- **Task directions**:
Tally how many lines in the data below include "base", then please reply with only that figure.

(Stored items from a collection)
##############################
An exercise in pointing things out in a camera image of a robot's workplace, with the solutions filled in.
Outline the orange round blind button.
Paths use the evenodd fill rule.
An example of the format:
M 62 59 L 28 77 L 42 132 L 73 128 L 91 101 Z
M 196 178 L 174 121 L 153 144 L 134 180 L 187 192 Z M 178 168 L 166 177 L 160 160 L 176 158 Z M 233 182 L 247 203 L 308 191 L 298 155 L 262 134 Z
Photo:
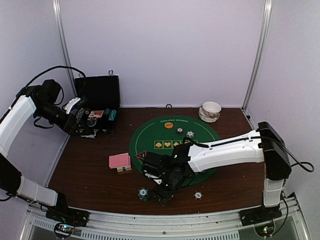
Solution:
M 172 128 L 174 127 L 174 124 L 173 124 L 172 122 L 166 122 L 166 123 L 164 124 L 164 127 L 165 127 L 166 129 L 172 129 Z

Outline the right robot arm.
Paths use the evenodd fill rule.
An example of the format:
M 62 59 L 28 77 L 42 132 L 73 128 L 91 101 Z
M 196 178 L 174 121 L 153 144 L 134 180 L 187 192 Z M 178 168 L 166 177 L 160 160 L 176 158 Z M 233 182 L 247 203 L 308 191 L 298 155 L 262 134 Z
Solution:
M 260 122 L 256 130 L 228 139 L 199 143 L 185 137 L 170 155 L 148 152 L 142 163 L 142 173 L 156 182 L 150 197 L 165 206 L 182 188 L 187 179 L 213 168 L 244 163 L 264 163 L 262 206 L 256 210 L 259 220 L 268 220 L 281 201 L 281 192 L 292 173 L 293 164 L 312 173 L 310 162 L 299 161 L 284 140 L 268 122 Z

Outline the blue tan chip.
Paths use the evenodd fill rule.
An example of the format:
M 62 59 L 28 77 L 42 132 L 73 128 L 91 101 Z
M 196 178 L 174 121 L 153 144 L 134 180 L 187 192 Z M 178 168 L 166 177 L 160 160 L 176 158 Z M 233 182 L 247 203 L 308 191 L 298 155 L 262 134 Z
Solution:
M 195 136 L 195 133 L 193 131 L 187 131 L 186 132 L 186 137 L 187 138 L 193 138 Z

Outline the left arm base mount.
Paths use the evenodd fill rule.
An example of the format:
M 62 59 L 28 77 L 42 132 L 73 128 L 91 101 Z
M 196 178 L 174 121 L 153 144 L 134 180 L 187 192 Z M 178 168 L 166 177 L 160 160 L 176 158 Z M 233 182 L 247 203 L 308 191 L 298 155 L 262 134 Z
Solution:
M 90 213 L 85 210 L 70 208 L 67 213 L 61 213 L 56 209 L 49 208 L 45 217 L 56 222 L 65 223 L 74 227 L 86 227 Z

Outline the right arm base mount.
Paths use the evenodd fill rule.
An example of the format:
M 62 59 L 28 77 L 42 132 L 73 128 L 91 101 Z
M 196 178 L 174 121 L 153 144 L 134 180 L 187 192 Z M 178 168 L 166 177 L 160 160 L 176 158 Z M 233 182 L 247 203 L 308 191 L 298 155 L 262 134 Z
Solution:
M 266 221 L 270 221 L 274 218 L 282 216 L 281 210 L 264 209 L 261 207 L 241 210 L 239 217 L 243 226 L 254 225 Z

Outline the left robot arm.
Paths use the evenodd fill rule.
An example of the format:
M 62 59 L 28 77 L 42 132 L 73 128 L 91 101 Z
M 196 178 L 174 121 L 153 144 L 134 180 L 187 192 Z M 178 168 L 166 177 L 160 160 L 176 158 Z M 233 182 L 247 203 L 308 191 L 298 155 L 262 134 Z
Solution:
##############################
- **Response below**:
2